CA Court Mulls Window For Old Clergy Abuse Claims

SAN FRANCISCO (AP) — California’s highest court heard a precedent-setting case Thursday that could expose Roman Catholic dioceses in the state to another round of clergy abuse lawsuits.

The case before the California Supreme Court, which involves six brothers in their 40s and 50s, could allow adults who only recently connected their psychological problems to what happened to them as children to seek damages.

The brothers allege they were molested by an Oakland priest during the 1970s but didn’t link it to their ongoing distress until 2006. The priest, Donald Broderson, was forced to retire amid abuse allegations in 1993 and died in 2010.

Although legal time limits generally prevent plaintiffs from bringing civil complaints based on long-ago events, the California Legislature has expanded the statute of limitations for child abuse lawsuits several times during the last 25 years to make it easier for victims of childhood abuse to pursue their claims.

Most recently, it opened a one-year window in 2003 for people who otherwise would have been prevented by the passage of time to sue churches, schools and other employers that knowingly shielded accused molesters decades earlier.

The Oakland Diocese maintains the men are precluded from suing now because they did not do so during the one-year window and because of a since-abolished 1998 provision that allowed plaintiffs in child abuse cases to go after a perpetrator’s employer only if they were under the age of 26. All the brothers had passed 26 by then.

The brothers’ lawyers contend neither time limit applies to their clients because of a series of amendments adopted during the 1990s that gave victims three years from when they realized their difficulties in adult life resulted from child abuse to go to court. A midlevel appeals court agreed in 2009, reversing a trial judge who had thrown out the case on statute of limitations grounds.

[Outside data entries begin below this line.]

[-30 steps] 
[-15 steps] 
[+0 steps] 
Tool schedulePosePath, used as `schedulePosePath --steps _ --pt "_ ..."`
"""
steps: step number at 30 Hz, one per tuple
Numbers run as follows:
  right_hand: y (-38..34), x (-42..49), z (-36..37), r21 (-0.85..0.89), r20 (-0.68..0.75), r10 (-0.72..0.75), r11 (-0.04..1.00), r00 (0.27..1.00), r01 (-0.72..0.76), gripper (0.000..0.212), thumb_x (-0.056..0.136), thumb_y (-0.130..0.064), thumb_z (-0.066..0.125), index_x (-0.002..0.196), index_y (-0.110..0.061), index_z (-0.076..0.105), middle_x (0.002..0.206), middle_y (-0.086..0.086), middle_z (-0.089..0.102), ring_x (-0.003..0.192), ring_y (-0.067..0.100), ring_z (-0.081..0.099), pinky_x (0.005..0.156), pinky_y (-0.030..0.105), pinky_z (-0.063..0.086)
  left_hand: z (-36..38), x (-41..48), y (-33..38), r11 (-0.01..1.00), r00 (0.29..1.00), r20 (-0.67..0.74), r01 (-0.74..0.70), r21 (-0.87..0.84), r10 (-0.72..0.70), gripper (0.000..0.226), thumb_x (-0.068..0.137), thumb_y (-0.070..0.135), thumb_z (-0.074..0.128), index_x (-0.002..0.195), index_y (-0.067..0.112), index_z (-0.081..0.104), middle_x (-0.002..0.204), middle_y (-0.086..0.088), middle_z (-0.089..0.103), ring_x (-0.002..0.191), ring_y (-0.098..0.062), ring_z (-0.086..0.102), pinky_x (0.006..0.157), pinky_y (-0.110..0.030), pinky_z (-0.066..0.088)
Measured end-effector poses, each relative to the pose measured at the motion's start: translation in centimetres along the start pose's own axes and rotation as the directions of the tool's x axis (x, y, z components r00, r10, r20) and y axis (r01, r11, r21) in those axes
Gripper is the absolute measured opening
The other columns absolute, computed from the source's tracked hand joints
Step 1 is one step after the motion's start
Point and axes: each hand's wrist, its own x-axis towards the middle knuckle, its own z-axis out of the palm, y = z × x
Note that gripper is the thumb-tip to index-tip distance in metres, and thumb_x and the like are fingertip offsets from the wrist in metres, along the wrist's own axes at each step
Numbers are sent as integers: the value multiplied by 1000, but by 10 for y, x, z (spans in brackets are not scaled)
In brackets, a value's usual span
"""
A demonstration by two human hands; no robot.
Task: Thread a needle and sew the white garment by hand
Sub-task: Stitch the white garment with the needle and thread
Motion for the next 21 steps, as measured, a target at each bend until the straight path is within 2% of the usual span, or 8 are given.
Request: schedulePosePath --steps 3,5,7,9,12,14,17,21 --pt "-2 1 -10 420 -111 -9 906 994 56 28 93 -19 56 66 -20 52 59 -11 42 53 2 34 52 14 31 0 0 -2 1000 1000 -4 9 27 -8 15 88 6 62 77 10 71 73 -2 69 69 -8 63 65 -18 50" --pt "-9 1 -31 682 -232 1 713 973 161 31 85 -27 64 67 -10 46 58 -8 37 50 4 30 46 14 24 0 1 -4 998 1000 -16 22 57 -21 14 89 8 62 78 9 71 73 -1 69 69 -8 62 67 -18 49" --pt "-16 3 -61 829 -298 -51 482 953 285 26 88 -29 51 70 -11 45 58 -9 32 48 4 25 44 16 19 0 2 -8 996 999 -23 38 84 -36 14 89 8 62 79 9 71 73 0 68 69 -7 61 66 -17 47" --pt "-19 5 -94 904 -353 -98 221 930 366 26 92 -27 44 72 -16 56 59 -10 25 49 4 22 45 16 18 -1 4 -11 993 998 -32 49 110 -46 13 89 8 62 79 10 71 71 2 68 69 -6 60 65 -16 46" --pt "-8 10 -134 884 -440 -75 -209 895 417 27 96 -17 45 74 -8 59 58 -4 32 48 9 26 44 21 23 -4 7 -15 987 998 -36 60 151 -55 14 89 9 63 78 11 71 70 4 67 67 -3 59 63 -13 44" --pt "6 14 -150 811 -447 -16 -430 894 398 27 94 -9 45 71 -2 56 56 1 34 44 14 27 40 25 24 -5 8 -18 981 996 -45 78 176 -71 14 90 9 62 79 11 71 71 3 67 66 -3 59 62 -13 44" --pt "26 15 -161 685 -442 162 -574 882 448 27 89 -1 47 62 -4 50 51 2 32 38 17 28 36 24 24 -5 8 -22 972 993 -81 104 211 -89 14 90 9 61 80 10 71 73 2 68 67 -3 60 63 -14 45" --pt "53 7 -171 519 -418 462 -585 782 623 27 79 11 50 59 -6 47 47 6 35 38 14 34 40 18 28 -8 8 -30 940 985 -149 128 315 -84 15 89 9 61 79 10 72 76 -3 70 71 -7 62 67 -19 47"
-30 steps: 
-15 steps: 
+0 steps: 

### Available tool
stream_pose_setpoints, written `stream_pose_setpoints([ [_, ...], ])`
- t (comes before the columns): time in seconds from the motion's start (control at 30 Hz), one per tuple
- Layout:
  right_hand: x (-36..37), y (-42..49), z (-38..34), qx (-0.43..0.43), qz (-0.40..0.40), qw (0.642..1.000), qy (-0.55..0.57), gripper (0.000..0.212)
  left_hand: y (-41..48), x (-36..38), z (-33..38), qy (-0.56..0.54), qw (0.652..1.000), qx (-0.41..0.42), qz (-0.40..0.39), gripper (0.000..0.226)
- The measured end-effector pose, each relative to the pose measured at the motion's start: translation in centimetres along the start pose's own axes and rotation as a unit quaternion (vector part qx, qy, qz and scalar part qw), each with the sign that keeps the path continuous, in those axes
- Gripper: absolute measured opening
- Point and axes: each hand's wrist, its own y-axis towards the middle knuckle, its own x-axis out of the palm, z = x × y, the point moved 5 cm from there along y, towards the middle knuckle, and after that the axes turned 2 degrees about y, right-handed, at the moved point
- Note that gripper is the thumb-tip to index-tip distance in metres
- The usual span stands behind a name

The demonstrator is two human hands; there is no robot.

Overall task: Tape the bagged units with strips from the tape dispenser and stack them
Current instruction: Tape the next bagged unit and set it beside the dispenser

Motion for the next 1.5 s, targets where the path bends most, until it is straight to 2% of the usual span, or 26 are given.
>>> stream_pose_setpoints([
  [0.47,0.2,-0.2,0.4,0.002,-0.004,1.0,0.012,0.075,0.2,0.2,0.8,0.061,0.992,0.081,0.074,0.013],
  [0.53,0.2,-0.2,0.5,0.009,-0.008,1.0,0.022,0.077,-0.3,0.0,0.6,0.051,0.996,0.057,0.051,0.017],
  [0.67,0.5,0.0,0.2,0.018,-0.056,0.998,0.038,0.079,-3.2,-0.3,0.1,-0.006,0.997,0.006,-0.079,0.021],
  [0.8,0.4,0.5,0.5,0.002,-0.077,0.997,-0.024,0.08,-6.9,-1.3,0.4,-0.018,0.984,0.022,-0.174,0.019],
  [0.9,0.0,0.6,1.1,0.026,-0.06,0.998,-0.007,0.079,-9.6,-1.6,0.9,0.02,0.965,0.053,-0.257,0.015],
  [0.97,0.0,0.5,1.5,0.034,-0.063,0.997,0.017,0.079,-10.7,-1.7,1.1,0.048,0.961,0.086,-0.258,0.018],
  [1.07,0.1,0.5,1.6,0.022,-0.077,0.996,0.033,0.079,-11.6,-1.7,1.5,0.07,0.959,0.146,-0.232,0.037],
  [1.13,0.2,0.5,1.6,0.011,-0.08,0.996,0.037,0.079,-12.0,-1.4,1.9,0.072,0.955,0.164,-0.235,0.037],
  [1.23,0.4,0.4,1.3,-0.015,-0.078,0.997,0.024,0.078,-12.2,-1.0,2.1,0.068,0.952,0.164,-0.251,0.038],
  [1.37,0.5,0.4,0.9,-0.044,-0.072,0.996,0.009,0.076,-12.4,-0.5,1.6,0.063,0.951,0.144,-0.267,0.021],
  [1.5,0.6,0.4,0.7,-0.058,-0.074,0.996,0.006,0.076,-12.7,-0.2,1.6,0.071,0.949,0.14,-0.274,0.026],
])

Broderson admitted in a sworn deposition he gave in 2005 that he had had sexual relationships with four sets of underage brothers during the 1970s, including at least two of the brothers in the case now before the Supreme Court. He also admitted fondling other children, including one little girl.

The admissions came in since-settled cases brought by other grown men.

After receiving complaints from parents, Broderson’s superiors transferred him between parishes and ordered him to undergo counseling. The brothers in the Oakland case said his testimony triggered the realization that abuse by the priest caused their difficulties as adults.

At least eight other clergy abuse lawsuits involving similar claims of belated discovery of psychological injuries are on hold throughout the state pending the Supreme Court’s decision in the Oakland case.

Catholic dioceses and religious orders in California already have paid more than $1.1 billion since 2006 to settle child abuse lawsuits filed since the church clergy scandal erupted a decade ago.

The archbishop of Los Angeles, the bishop of Sacramento, the Boy Scouts of America, the Order of Carmelites and a private school association all filed friend-of-the-court briefs siding with the Oakland diocese in the case heard Thursday.

The Supreme Court has 90 days in which to issue its ruling.